On Fri, 23 Jan 2004, Paul DuBois wrote:

>At 17:32 -0800 1/23/04, Matthew Bogosian wrote:
>>Although this does the trick (kind of), this just turns off integrity
>>checking for that session, right? When I turn it back on, any
>>statement that would have failed but didn't is still in a failed
>>state. In other
>
>Right.  You're not supposed to use it in order to do something that can
>screw up your tables.

But I *can*, and that's the point. I want to use the database to protect
me from myself (or my company's application from its DBAs, etc.).

>I guess I don't see the point of what you're trying to do.  If you
>think you may be doing something that violates a foreign key
>constraint, *and* you want to roll it back if so, then just let the
>error occur within the transaction and roll it back if it does.

Yes, I want all the constraints to be maintained. But the change I want
to make violates one of them, but only temporarily.

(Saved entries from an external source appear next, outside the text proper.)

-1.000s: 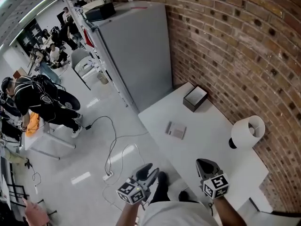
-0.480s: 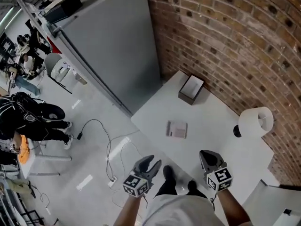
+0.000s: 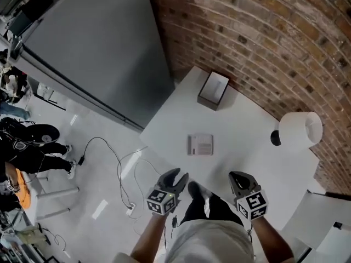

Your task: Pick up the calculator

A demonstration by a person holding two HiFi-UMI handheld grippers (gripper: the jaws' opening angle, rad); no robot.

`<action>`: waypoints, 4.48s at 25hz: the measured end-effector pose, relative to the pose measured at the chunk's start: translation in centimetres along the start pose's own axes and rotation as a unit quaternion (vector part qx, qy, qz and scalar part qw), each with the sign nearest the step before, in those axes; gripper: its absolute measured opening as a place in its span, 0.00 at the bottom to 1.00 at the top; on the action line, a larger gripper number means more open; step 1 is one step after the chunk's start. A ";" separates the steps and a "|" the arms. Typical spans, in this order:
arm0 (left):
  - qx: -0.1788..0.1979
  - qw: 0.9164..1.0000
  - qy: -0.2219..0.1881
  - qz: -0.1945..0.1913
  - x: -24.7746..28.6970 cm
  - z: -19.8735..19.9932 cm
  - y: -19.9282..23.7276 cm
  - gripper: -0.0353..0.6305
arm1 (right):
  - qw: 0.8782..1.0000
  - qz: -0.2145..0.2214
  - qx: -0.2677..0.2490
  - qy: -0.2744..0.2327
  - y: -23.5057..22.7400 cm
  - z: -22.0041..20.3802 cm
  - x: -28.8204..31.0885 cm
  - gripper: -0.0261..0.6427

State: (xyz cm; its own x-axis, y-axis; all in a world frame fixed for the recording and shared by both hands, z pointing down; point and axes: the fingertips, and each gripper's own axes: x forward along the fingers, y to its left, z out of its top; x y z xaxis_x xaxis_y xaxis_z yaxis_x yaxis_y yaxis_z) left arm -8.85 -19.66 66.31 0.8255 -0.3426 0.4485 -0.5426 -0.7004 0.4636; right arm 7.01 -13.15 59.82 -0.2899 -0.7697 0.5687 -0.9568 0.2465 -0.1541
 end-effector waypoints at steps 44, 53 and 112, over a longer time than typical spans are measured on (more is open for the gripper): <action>-0.267 0.949 0.144 -0.085 20.5 -10.7 10.2 0.22 | 0.992 0.095 0.020 0.079 -4.5 -5.3 11.9 0.06; -0.258 0.960 0.076 -0.081 15.7 -5.4 8.5 0.22 | 0.996 0.063 0.014 0.063 -2.6 -2.3 9.0 0.06; -0.290 0.923 -0.253 -0.001 -23.2 -3.7 -20.5 0.22 | 0.983 0.116 -0.023 -0.139 9.3 -0.6 -22.3 0.06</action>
State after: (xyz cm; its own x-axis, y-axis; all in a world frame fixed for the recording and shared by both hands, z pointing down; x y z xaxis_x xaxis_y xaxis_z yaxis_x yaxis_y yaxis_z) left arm -17.48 4.96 49.19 0.7145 -0.6923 0.1014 -0.4120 -0.2991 0.8607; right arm 4.59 6.64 46.15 -0.5015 -0.8189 0.2791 -0.8639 0.4563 -0.2133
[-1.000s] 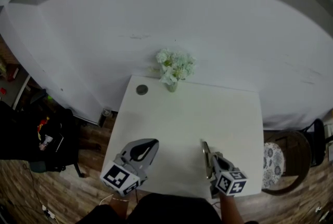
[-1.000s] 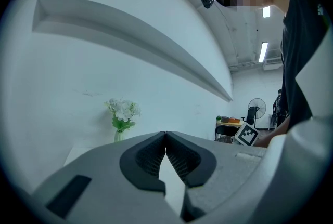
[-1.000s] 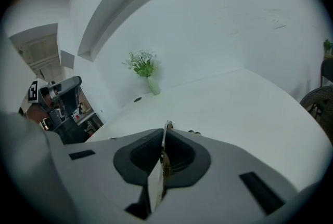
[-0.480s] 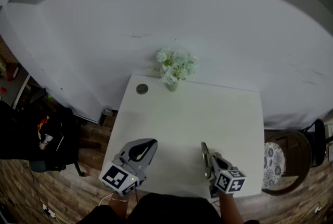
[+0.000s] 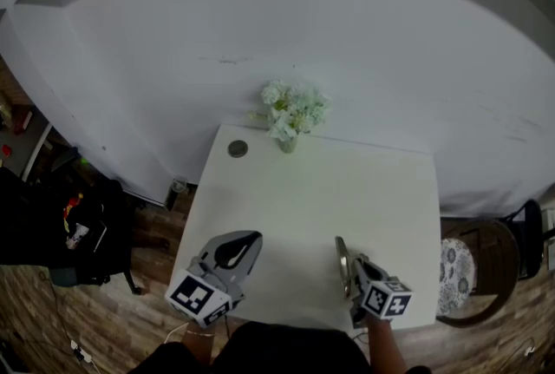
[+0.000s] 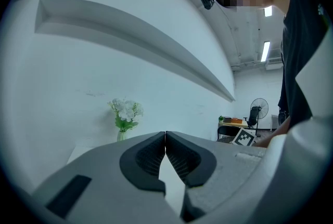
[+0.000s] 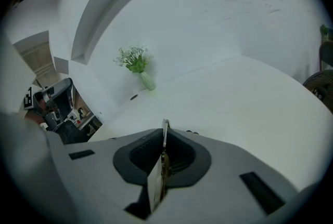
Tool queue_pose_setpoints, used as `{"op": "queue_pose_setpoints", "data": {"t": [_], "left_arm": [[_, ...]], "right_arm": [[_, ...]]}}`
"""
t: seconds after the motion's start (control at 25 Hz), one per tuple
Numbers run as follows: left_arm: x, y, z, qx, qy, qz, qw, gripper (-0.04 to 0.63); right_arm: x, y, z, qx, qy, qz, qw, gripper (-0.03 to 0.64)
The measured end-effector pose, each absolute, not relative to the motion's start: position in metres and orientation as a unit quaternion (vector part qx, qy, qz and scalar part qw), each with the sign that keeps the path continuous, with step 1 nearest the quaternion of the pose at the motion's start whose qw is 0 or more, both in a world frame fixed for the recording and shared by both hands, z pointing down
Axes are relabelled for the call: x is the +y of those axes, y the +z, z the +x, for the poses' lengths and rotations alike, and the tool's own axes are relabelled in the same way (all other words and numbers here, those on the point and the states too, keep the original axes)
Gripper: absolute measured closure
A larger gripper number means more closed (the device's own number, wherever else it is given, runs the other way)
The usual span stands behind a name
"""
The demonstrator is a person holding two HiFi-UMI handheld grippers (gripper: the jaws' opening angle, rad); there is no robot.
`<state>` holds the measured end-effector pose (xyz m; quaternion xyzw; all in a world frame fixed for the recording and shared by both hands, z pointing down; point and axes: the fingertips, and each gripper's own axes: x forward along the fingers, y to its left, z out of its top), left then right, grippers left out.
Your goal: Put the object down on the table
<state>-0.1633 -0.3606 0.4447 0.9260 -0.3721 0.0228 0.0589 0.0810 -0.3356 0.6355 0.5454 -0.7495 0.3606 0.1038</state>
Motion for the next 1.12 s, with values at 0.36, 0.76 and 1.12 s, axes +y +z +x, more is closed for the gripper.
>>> {"op": "queue_pose_setpoints", "data": {"t": [0.36,0.76,1.12], "left_arm": [[-0.355,0.444,-0.166,-0.374,0.022,0.925,0.057,0.595],[-0.343,0.442,-0.171,-0.38,0.024,0.923,0.059,0.595],[-0.335,0.439,-0.163,-0.371,0.024,0.927,0.049,0.595]], "right_arm": [[-0.337,0.641,0.086,-0.741,0.369,0.552,0.1,0.589],[-0.336,0.648,0.092,-0.733,0.361,0.565,0.115,0.557],[-0.331,0.632,0.117,-0.723,0.34,0.592,0.106,0.497]]}}
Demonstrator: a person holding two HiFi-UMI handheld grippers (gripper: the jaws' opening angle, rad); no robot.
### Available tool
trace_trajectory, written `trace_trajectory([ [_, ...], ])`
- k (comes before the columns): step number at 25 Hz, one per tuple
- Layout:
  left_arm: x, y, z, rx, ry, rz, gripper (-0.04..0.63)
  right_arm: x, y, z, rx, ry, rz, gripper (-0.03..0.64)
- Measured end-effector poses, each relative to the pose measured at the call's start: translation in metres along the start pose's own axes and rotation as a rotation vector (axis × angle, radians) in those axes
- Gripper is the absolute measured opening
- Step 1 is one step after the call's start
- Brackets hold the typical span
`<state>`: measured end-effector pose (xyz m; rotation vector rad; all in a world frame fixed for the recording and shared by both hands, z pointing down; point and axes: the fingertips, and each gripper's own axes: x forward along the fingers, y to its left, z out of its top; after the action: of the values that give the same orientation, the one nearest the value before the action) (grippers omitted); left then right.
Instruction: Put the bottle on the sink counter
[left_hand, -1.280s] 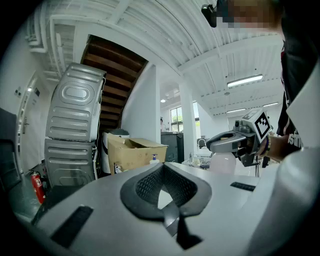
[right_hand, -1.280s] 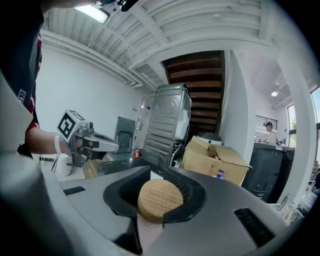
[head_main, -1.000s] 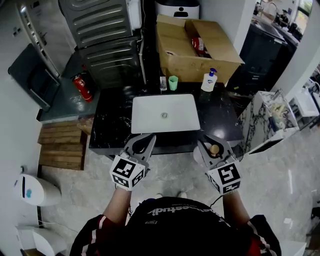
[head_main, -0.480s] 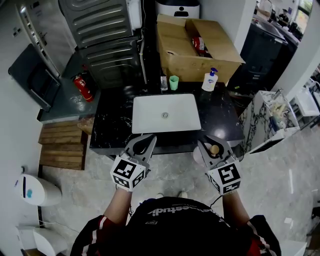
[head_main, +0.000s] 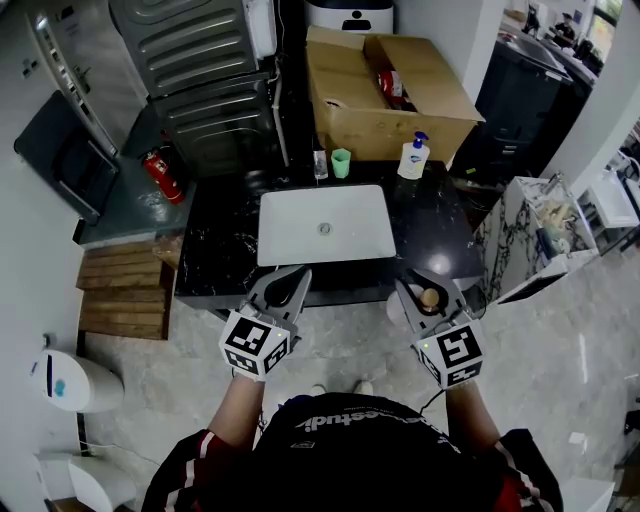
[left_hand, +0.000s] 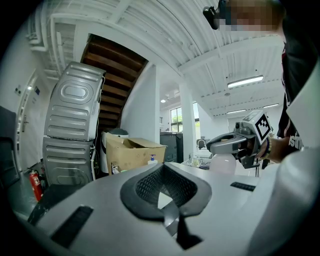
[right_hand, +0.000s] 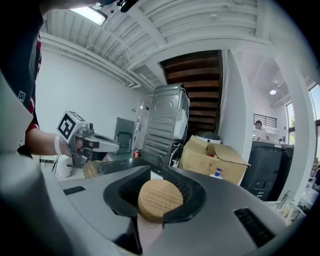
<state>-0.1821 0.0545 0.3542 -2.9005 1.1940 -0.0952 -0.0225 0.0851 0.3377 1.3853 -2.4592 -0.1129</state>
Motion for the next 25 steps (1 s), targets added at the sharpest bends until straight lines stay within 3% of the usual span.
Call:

I'm sorry for not conveying what I mean more clearly. Here's a simpler
question. Given:

    CREATE TABLE test_parent
    (
        id INTEGER NOT NULL PRIMARY KEY
    ) TYPE = INNODB;

    CREATE TABLE test_child
    (
        id INTEGER NOT NULL PRIMARY KEY,

        parent_id INTEGER NOT NULL,
        INDEX (parent_id),
        FOREIGN KEY (parent_id) REFERENCES test_parent (id) ON DELETE
            CASCADE
    ) TYPE = INNODB;

    INSERT INTO test_parent VALUES (1);
    INSERT INTO test_child VALUES (50, 1);

How do I execute the following UPDATE statements such that I can ensure
that all integrity constraints are maintained upon the completion of the
last one?

    UPDATE test_parent SET id = 6 WHERE id = 1;
    UPDATE test_child SET parent_id = 6 WHERE parent_id = 1;

>>words, I could screw up and so something like:
>>
>>      SET FOREIGN_KEY_CHECKS = 0;
>>      BEGIN;
>>      UPDATE test_parent SET id = 6 WHERE id = 1;
>>      UPDATE test_child SET parent_id = 782 WHERE parent_id = 1;
>>      COMMIT;
>>      SET FOREIGN_KEY_CHECKS = 1;
>>
>>MySQL wouldn't complain in this case, I'd just have a child row who's
>>parent ID pointed to a non-existent parent (ID 782). Ideally, upon
>>reaching the COMMIT there'd be some way for me to have an error (and
>>have the transaction be rolled back). Here's what happens now:
>
>That doesn't make sense.  Once you commit, you've committed.  You can't
>commit and then roll back.

Sorry, I was using the word "commit" to mean transaction barrier. What I
meant was to indicate that I am done with the transaction with a desire
to commit the changes, but only if the integrity constraints were
maintained.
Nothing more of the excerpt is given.